◆ EXERCISE GOAL ◆
Transcribe the listing in full, excluding any pictures.

◆ DATA EXCERPT ◆
_____

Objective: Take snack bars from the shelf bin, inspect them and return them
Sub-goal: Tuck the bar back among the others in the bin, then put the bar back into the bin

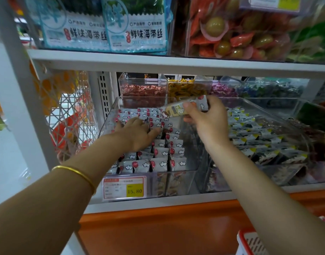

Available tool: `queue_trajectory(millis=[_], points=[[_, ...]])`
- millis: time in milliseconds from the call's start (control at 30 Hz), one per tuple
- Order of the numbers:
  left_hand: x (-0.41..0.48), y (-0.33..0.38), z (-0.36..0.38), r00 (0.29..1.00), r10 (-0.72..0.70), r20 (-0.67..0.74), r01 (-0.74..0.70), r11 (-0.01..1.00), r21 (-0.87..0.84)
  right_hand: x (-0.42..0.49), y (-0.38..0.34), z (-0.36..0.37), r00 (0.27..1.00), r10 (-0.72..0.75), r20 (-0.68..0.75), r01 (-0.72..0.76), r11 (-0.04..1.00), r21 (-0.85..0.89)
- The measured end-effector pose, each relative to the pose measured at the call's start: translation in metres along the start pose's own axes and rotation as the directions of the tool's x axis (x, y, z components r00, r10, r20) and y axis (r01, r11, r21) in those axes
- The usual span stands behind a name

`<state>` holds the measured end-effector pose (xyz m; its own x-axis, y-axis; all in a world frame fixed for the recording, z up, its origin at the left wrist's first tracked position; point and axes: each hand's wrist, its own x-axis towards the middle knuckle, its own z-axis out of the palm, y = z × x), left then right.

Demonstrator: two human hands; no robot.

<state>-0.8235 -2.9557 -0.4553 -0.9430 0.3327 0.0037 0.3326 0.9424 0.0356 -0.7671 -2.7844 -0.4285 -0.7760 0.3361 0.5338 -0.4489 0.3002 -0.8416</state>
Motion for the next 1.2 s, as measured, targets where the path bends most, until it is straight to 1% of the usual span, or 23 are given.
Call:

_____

◆ SOLUTION TO THIS PROBLEM ◆
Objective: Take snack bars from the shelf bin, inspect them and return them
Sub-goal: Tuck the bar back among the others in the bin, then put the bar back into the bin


Available tool: `queue_trajectory(millis=[_], points=[[_, ...]])`
- millis: time in milliseconds from the call's start (control at 30 Hz), one per tuple
- Order of the numbers:
  left_hand: x (-0.41..0.48), y (-0.33..0.38), z (-0.36..0.38), r00 (0.29..1.00), r10 (-0.72..0.70), r20 (-0.67..0.74), r01 (-0.74..0.70), r11 (-0.01..1.00), r21 (-0.87..0.84)
  right_hand: x (-0.42..0.49), y (-0.38..0.34), z (-0.36..0.37), r00 (0.27..1.00), r10 (-0.72..0.75), r20 (-0.68..0.75), r01 (-0.72..0.76), r11 (-0.04..1.00), r21 (-0.85..0.89)
- The measured end-effector pose, each relative to the pose measured at the call's start: translation in metres along the start pose's own axes and rotation as the directions of the tool's x axis (x, y, z components r00, r10, r20) and y axis (r01, r11, r21) in those axes
- The usual span stands behind a name

`<state>` holds the measured end-effector pose (xyz m; its own x-axis, y-axis; all in a world frame fixed for the recording, z up, its origin at the left wrist's first tracked position; point and axes: each hand's wrist, its own x-axis towards the middle knuckle, its own z-axis out of the palm, y = z × x), left then right.

Demonstrator: two human hands; no robot.

<state>-0.8235 -2.9557 -0.4553 -0.9430 0.3327 0.0037 0.3326 0.9424 0.0356 -0.7671 -2.7844 -0.4285 -0.7760 0.3361 0.5338 -0.4489 0.3002 -0.8416</state>
Motion for the next 1.2 s, as measured, targets where the path bends most, until it is straight to 1% of the usual span, or 23 are given.
Call:

This exercise has now been fully answered.